The Embassy of Israel, through an excellent cooperation with the Ministry of Education and Culture of Cyprus, has organized also this year a series of events on Holocaust remembrance, including an educational exhibition, screening of a documentary film and a school project competition. First and foremost, Ms Lola Angel, an 82-year-old Greek-Jewish survivor, will visit high schools in various Cypriot cities, to share with students her own personal testimony of the events and the horrors of the Holocaust.
The Holocaust is the darkest chapter of Human History. Six million Jews – men, women and children – were exterminated by the Nazis and their accomplices. Out of the 1.1 million people who died at Auschwitz one million were Jews, most of them murdered in the gas chambers.
The message delivered by the Holocaust survivor and renowned writer, Elie Wiesel, exposed the dark reality at the death camps: “Not all victims were Jewish in this place, but all Jews were victims”.
The people of Cyprus have a special connection with the Jews who survived the Holocaust. Following the end of the Second World War, more than 52,000 Jews, were confined in British colonist detention camps on the island in the years 1946-1949. Cyprus was their last stop before fulfilling their dream to reach the newly born state of Israel.
One particular story, out of many, is the one of Mrs Helena Hamermesh. She was born in 1918 in Ukraine and, during World War II, she was deported to Auschwitz-Birkenau Extermination Camp. In the selection in Auschwitz, she was separated from her husband, Dr Avraham Hamermesh. She fell ill and almost died, but at last she survived. After the war, Helena was convinced her husband was killed. Together with 1,568 other Jewish refugees they sailed from Italy in March 1947 aboard the “Moledet” (“Our Homeland” in Hebrew), but she was deported to the camps in Cyprus.
Once here on the island, her personal story started to change from darkness to light. Someone told her about a man named Hamermesh, who was also in the camp and hence she was reunited with her husband. One year later, while still in the camp, Helena gave birth to a baby girl and shortly after they were allowed to return to Israel. There they joined the national efforts to revive the Jewish State.
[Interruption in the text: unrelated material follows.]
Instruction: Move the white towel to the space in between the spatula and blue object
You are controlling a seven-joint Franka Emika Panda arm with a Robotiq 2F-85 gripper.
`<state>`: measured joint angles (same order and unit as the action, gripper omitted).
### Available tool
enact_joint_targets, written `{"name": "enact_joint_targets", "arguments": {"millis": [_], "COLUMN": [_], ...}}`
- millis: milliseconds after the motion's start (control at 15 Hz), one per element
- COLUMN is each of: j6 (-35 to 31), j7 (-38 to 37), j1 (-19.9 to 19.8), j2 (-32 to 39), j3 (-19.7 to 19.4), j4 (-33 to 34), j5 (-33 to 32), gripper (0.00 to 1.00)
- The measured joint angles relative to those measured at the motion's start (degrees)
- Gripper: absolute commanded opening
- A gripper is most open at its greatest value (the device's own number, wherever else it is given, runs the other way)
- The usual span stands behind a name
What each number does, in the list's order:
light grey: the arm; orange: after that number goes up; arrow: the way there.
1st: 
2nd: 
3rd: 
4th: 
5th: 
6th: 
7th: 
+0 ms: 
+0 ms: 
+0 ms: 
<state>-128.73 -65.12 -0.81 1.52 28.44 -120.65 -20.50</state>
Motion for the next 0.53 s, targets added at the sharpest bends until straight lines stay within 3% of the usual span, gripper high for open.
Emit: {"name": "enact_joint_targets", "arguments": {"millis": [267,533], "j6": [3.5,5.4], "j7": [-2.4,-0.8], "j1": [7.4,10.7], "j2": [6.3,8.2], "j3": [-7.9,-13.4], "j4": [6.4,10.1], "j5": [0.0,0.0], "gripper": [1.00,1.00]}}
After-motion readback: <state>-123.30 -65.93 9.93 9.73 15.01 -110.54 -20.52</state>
Helena was blessed to have two children and 6 grandchildren. She passed away in 2010. Helena Hamermesh was a very special person who survived the horrors of the Holocaust – death camps and hunger, lost almost her entire family and still remained optimistic and loving without boundaries, in spite of everything.
It is very important to retell history, in particular, in order to avoid the evil from being repeated. As the great philosopher Plato said: “Άγνοια, η ρίζα και ο μίσχος όλου του κακού» (Ignorance is the root and stem of all evil).
This is especially relevant today when, unfortunately, Antisemitism is rising sharply across Europe and around the world. The lesson of the dark past in Europe is a fundamental pillar in the fight against this phenomenon.
The leaders of the world must stand up to condemn Antisemitism and act against it. In this context, the decision of the Government of Cyprus to adopt the working definition of Antisemitism, as employed by the International Holocaust Remembrance Alliance, is an important step. This coincides with the initiative of the Ministry of Foreign Affairs of Cyprus to apply for observer status at IHRA.
These crucial decisions will no doubt further contribute to the close ties between Israel and Cyprus, to our common efforts to combat Antisemitism, hatred and racism, and to cement our shared moral values.
In view of the growing current threats, remembrance of the Holocaust is fundamental. As we remember this dark period of history, we emphasize: “Never Again”!
Just the same, we have to work tirelessly against the dangers of Antisemitism, racism and xenophobia.
We must remember the past to ensure our future.